NetApp University has also expanded learning opportunities beyond Web-based, virtual and in-person courses. The University has created learning communities tied to specific learning programs, such as its new-hire college graduate program, to allow learners to collaborate and learn in a semiformal environment.
“We also are using a community to provide a venue for instructors to exchange best practices and information,” McReynolds said.

Echoing their keep-it-simple methodology, NetApp University uses externally available tools to develop and moderate learning communities, rather than building a proprietary in-house tool.

“We don’t want to become a technology organization,” Nagarathnam said of the university. “We are a training organization. We are an enabler.”

Achieving Results
While all of these new and redesigned initiatives added up to newfound credibility for NetApp University, that only tells part of the story. Building out the enterprise learning management system was paired with the development of a sophisticated business intelligence capability.

“Our CEO has a dashboard now of training in our company, of what partners have been trained, of what customers have been trained in a given quarter,” Nagarathnam said.
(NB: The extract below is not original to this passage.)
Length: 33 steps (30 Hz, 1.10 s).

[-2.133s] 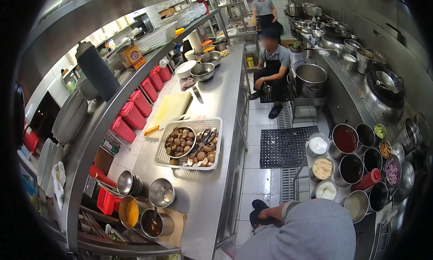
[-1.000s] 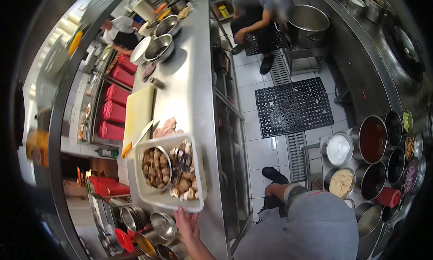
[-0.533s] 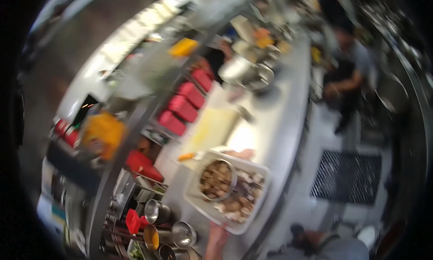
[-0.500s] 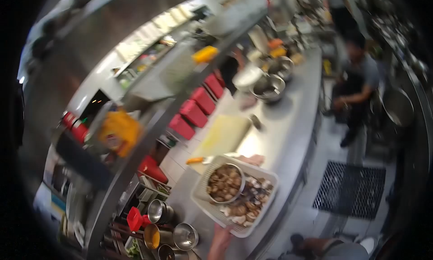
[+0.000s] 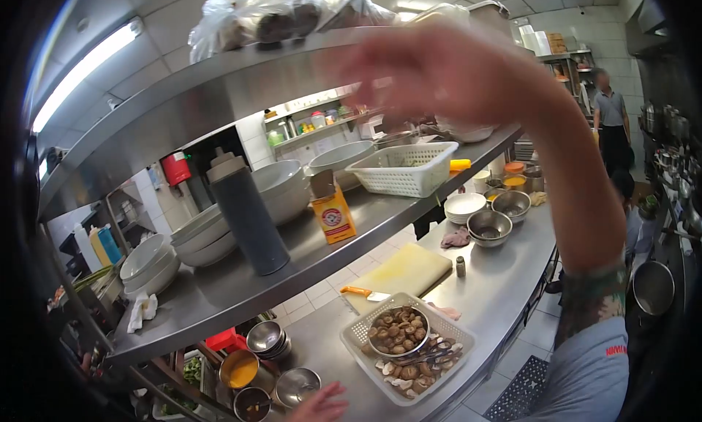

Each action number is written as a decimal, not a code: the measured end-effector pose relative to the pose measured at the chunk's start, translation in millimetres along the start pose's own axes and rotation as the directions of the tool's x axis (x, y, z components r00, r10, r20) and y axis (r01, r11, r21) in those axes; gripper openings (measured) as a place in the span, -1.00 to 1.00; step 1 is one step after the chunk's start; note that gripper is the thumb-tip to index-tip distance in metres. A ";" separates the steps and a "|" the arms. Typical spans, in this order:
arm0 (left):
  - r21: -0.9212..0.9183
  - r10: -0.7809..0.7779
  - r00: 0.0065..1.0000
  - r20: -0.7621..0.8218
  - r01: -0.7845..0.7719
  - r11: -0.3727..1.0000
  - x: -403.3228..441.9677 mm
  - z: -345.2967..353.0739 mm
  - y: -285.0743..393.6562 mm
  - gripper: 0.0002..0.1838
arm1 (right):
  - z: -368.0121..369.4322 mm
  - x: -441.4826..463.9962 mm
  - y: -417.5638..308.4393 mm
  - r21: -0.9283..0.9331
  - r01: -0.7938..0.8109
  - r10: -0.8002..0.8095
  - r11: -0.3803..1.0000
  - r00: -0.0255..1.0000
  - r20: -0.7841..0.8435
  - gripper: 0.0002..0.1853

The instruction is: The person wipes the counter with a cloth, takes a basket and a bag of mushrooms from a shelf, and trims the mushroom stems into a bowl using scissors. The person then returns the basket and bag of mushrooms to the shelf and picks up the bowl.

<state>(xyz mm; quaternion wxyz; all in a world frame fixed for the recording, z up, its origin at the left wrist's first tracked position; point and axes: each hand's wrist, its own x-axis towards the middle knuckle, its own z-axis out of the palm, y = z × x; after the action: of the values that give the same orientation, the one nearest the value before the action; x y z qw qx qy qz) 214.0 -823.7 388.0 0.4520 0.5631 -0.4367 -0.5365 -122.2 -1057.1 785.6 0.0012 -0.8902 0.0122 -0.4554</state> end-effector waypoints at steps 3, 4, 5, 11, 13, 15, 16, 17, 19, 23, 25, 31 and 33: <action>0.226 0.227 0.968 -0.105 -0.199 0.954 -36.0 2.1 58.6 -0.23 | -17.6 153.8 16.4 -0.251 -0.004 -0.092 0.968 0.924 -0.372 -0.43; 0.259 0.262 0.960 -0.099 -0.230 0.938 -43.3 4.0 71.2 -0.23 | -15.6 187.7 9.9 -0.320 -0.055 -0.080 0.946 0.916 -0.394 -0.56; 0.294 0.296 0.950 -0.095 -0.257 0.920 -50.3 5.4 82.4 -0.24 | -19.5 217.0 10.6 -0.381 -0.106 -0.069 0.918 0.906 -0.419 -0.68; 0.429 0.413 0.909 -0.059 -0.350 0.832 -63.2 5.3 128.7 -0.28 | 20.9 317.5 58.2 -0.254 -0.490 0.464 0.834 0.872 -0.157 0.04; 0.478 0.436 0.900 -0.017 -0.376 0.794 -59.2 4.8 152.4 -0.29 | 30.6 317.6 52.5 -0.551 -0.413 0.379 0.725 0.908 -0.182 -0.20; 0.523 0.438 0.896 0.067 -0.405 0.750 -48.8 2.8 179.0 -0.30 | 32.3 312.8 50.1 -0.694 -0.363 0.293 0.622 0.930 -0.223 -0.37; 0.510 0.472 0.878 0.085 -0.445 0.736 -41.7 2.2 192.3 -0.31 | 32.6 311.3 51.1 -0.708 -0.361 0.253 0.607 0.932 -0.258 -0.43; 0.498 0.507 0.856 0.104 -0.486 0.718 -33.9 1.2 206.7 -0.31 | 31.7 310.6 56.2 -0.613 -0.396 0.227 0.684 0.914 -0.337 -0.44; 0.431 0.583 0.801 0.133 -0.577 0.694 -16.7 0.2 237.2 -0.32 | 26.4 307.4 72.7 -0.400 -0.427 0.200 0.811 0.845 -0.495 -0.46; 0.287 0.695 0.709 0.117 -0.694 0.660 0.5 17.7 309.6 -0.38 | -0.9 300.4 91.8 -0.113 -0.238 0.174 0.965 0.899 -0.403 -0.24; 0.328 0.733 0.665 0.139 -0.730 0.600 7.6 23.2 336.2 -0.40 | 3.7 299.4 81.3 0.017 -0.083 0.084 0.996 0.953 -0.291 -0.06; 0.400 0.772 0.622 0.127 -0.745 0.534 19.8 40.4 371.9 -0.39 | 37.3 321.9 45.9 -0.400 -0.408 0.418 0.821 0.906 -0.067 -0.23; 0.391 0.782 0.611 0.123 -0.754 0.527 23.5 37.5 373.0 -0.39 | 41.8 317.8 43.4 -0.401 -0.453 0.397 0.796 0.892 -0.217 -0.29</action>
<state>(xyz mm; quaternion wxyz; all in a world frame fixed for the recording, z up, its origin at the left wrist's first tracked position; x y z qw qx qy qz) 175.0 -926.5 747.1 0.5290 0.4113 -0.7248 -0.1602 96.7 -1108.2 1018.3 -0.0990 -0.8117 0.3148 -0.4819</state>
This data allows the CEO and other business executives to track usage, identify the top five programs or break down training by organization or region.

“We are able to provide that kind of information with the click of a button,” Nagarathnam said.

The retooled and reorganized NetApp University is all part of the company’s overall people strategy, which led to its selection by Fortune magazine as No. 1 on its list of great places to work in 2008.

“That implies that we invest in the development of our employees in a very significant manner and the company values the importance of that,” Nagarathnam said. “But it’s our job to do this in a pragmatic, impactful way to their business and show the value.”

Nagarathnam and McReynolds said the key to their success has been a focus on making learning as simple, straightforward and painless as possible. Business tools, competencies and maps should feed seamlessly into a learning program that is aligned with business needs, instead of being a grab bag of programs to be sorted through.

“The impact starts out with the vision of what you should or can be doing,” McReynolds said. “From a bottom-up [perspective], you don’t always have that vision of how the organization can connect with stakeholders. You have to have a vision for that and then rigor around executing to that vision to get everybody aligned.”

While Nagarathnam found himself in learning and development almost by accident, he’s found a mission that he can believe in.

“Training is an incredibly strategic component of a company’s success,” he said. “It is our job to elevate our importance. There are a lot of training organizations that want to stay low. We need to be talking about what we are doing. We need to talk about how we are impacting other organizations. That is going to get you the investment any time you ask for it.”